There are three recent examples which illustrate the increasing influence of insurance technology. First, we’ve seen some US insurtechs start to see significant growth in their annual turnover. Root Insurance has seen a steep growth in premiums collected: USD 187 million for the first semester 2019 which is 800% more than the first semester 2018 figures.
Secondly, some insurtechs are starting to look outside their domestic market. Lemonade, the leading US insurtech in home insurance, has recently announced it will start offering coverage in Europe, starting in Germany.
And finally, insurtech companies are becoming part of any Mergers and Acquisitions (M&A) strategy adopted by classic insurance companies – the latest significant example being Assurance IQ (another US unicorn), which was recently acquired by Prudential Financial. This is part of classic insurance companies’ strategies to keep their dominant position on the market: acquiring insurtech companies in the short term to not face tougher competition in the longer term.
Mergers and Acquisitions
Perhaps an indirect result of Brexit, M&A activity during 2019 within Europe was quieter than in recent years and in particular in 2018 when we saw the merger of two big players: AXA and XL. The insurance market has seen several big mergers over the last few years, with Tokio Marine taking over HCC Insurance in 2015 and Ace buying out Chubb, as well as Sompo acquiring Endurance in 2016. Recent M&A are more focused on specialised markets, with for instance cyber insurers being added to large groups (Tokio Marine HCC) or classic insurers acquiring insurtech companies as previously mentioned.
On the other side of the Atlantic, M&A has mainly been driven by brokers in the first half of 2019 for a total of USD 3 billion of M&A coming from less than 300 deals according to PwC.
Consolidation of the Captives market
The number of new formed insurance and reinsurance captives fell in 2018 according to Captive Review. While 345 new licences were granted, 551 of them have been revoked. The US, Bermuda and the Caribbean continue to drive the captive market, accounting for more than 80% of all insurance captives. Europe remains stable while Asia Pacific, Middle East and North Africa still show small numbers.

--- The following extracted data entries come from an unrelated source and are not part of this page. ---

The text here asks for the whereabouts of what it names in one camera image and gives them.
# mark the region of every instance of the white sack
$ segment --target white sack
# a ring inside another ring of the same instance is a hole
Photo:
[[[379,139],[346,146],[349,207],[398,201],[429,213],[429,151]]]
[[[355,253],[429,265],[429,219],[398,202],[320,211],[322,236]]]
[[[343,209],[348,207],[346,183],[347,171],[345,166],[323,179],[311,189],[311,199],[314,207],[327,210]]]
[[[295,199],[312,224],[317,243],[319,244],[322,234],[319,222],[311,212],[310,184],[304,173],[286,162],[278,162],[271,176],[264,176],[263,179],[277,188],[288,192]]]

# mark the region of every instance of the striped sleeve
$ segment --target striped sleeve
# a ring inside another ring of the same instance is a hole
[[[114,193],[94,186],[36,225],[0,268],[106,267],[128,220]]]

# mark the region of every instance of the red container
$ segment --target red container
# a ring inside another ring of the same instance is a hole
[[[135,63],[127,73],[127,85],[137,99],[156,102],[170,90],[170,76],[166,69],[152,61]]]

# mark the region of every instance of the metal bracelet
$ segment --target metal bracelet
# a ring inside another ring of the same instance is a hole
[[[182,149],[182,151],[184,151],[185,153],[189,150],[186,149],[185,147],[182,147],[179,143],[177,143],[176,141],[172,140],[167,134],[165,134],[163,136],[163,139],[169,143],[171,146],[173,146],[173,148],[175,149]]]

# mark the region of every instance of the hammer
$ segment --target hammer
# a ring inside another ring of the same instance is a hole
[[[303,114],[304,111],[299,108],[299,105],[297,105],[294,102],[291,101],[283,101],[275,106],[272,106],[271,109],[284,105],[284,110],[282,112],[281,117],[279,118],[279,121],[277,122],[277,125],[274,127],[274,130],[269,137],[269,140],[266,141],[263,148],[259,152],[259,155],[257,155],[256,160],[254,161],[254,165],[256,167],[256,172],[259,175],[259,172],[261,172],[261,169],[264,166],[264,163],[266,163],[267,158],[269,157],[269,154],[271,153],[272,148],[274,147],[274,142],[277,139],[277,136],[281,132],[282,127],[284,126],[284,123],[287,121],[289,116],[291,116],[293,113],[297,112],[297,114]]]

If the number of insurance captives continues to fall, the volume of premiums collected will continue to grow, suggesting that the market is at the age of maturity and parent companies are willing to manage more risks in-house. This is probably true for regions like North America, the Caribbean and Europe. However, there is still a growth potential in other regions, Asia Pacific in particular, where only 168 insurance and reinsurance captives were active in 2018.
Source: Captive Review 2019 Domiciles Report
Source: Captive Review 2019 Domiciles Report
While the Brexit saga is likely to come to an end this year and M&As will continue to occur on a regular basis as the insurance market is consolidating, the most disruptive trend in the coming years is likely to come from insurtech companies and to a certain extent from insurance captives if Asia develops an appetite for it.